Healthy Hormones

Calculate Your Risk: Hormones Versus Breast Cancer

CBS Health Watch – August 2001

Introduction

Soon after her 50th birthday, nurse Joan Shaw began to wake up each night,her nightgown drenched in sweat. Often, she would be unable to fall back to sleep. Having just entered menopause, she began taking a combination of the hormones estrogen and progestin. Despite the risks of possible side effects,Shaw has been taking the hormones for 6 years.

Her decision to take HRT was agonizing because she had to consider conflicting safety information. New research has made this decision even more complicated for menopausal women. According to two studies (one in the January 26, 2000 issue of the Journal of the American Medical Association and the other in the February 16, 2000 issue of the Journal of the National Cancer Institute) women who choose HRT may run a significantly higher risk for breast cancer than was previously suspected.

Decision More Complicated

Researchers at the University of Southern California (USC) and the National Cancer Institute (NCI) independently determined that taking anestrogen/progestin combination packed a significantly higher risk of side effects than taking estrogen alone. (Estrogen taken alone has been linked to a greater risk of uterine cancer. Progestin was added to the mix to protect the uterus from malignancy.) An estimated 8.6 million women in the United States use this combined hormone therapy.

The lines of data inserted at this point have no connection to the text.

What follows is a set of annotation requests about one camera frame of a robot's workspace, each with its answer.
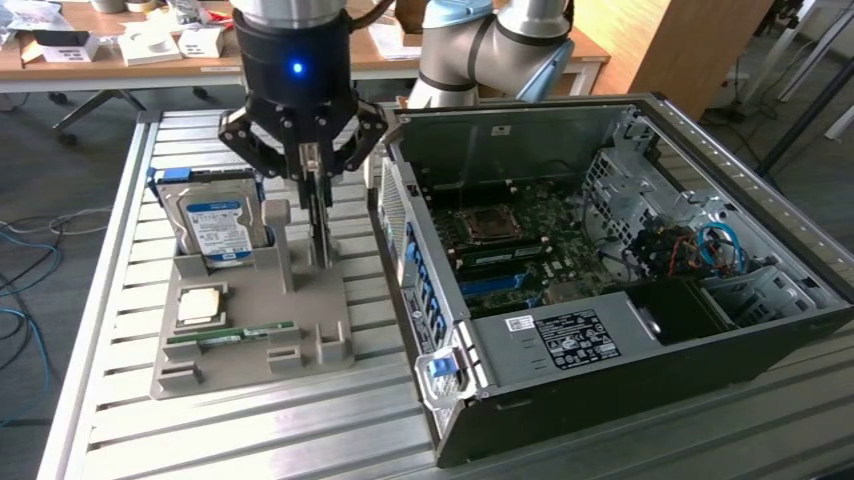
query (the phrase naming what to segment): blue hard drive label
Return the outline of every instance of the blue hard drive label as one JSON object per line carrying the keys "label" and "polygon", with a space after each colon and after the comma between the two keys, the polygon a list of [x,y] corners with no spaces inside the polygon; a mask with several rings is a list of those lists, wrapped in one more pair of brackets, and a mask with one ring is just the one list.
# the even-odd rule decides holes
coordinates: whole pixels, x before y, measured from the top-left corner
{"label": "blue hard drive label", "polygon": [[201,254],[210,260],[237,262],[252,254],[249,232],[240,224],[240,202],[186,205],[186,216]]}

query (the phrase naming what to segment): blue latch
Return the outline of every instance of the blue latch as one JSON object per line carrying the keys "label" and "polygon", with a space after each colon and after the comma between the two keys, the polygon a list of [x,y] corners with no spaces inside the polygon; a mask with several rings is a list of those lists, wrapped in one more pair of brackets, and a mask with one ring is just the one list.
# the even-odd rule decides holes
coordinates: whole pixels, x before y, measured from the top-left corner
{"label": "blue latch", "polygon": [[416,249],[417,245],[414,245],[414,242],[410,242],[406,247],[405,247],[405,259],[410,262],[412,260],[414,260],[414,253],[416,253]]}
{"label": "blue latch", "polygon": [[192,169],[188,167],[166,168],[162,170],[162,179],[160,181],[162,183],[188,182],[190,175],[192,175]]}
{"label": "blue latch", "polygon": [[446,377],[458,371],[453,357],[434,358],[426,365],[426,369],[432,378]]}

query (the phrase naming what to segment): paper
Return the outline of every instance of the paper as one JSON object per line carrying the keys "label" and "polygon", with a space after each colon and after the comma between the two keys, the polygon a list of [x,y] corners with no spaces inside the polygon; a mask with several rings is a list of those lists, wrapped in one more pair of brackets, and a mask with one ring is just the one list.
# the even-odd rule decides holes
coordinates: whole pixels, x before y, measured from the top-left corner
{"label": "paper", "polygon": [[385,60],[410,60],[420,58],[421,47],[404,47],[400,28],[396,25],[372,24],[368,27],[376,50]]}

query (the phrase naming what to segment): cpu socket
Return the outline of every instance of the cpu socket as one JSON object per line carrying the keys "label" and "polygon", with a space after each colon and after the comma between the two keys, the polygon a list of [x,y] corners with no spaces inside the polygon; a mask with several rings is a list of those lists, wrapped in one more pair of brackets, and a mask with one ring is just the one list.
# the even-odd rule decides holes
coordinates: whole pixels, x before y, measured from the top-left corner
{"label": "cpu socket", "polygon": [[521,227],[507,205],[464,210],[461,218],[473,244],[504,242],[521,237]]}

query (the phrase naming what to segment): blue cable on floor
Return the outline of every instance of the blue cable on floor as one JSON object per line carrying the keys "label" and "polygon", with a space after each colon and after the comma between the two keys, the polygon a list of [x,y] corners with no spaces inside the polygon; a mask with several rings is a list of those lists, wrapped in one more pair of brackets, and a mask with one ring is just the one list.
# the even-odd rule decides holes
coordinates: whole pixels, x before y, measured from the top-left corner
{"label": "blue cable on floor", "polygon": [[50,391],[50,367],[48,365],[48,353],[43,348],[43,341],[41,339],[41,332],[38,331],[38,326],[35,322],[21,312],[19,310],[14,310],[11,308],[0,308],[0,313],[7,313],[9,315],[14,315],[18,318],[22,318],[27,323],[29,328],[31,329],[33,337],[35,337],[35,346],[38,347],[38,353],[41,354],[41,364],[43,365],[43,387],[41,389],[41,393],[33,399],[29,404],[26,404],[14,414],[5,418],[5,420],[0,421],[0,428],[6,426],[10,422],[21,418],[29,411],[35,408],[43,397],[48,395]]}
{"label": "blue cable on floor", "polygon": [[13,236],[10,236],[7,233],[1,232],[1,231],[0,231],[0,237],[5,238],[9,242],[14,243],[15,245],[21,245],[23,247],[33,247],[33,248],[45,248],[45,249],[50,250],[50,252],[53,252],[53,263],[50,264],[50,267],[45,270],[45,272],[41,274],[41,276],[38,278],[35,278],[31,282],[29,282],[26,285],[23,285],[17,290],[6,290],[5,292],[0,291],[0,297],[7,297],[13,293],[19,293],[23,290],[34,287],[45,278],[48,278],[50,276],[50,274],[58,268],[58,262],[60,262],[60,260],[62,258],[62,254],[61,254],[61,252],[58,251],[58,249],[53,245],[45,245],[42,243],[23,242],[22,240],[18,240]]}

The USC study calculated that for every 5 years a woman takes estrogen, her risk of breast cancer goes up 6%. But for every 5 years that she uses the more commonplace combination of estrogen and progestin, her risk jumps 24%.NCI researchers estimated the risk of taking the combination to be 8% a year, as opposed to 1% for women who take only estrogen. Lean women were most at risk.

NCI epidemiologist Catherine Schairer, lead author of the NCI study,translated these percentages to mean that for every 100,000 women taking HRT, approximately 350 develop breast cancer. Among lean women taking estrogen for 5 years, the number rises to 400, and using combined hormone therapy raises the incidence to 560 cases. “But the good news is that risk diminishes within 4 or 5 years of stopping treatment,” says Dr. Schairer. Meanwhile, many are anxiously awaiting the results of a clinical trial gauging the risks and benefits of estrogen-progestin therapy. Launched in 1993 by the Women’s Health Collective, the study involves nearly 30,000 women aged 50 to 79. But results are not expected until 2005. [Your decision to use synthetic estrogen and synthetic progestins should be carefully considered).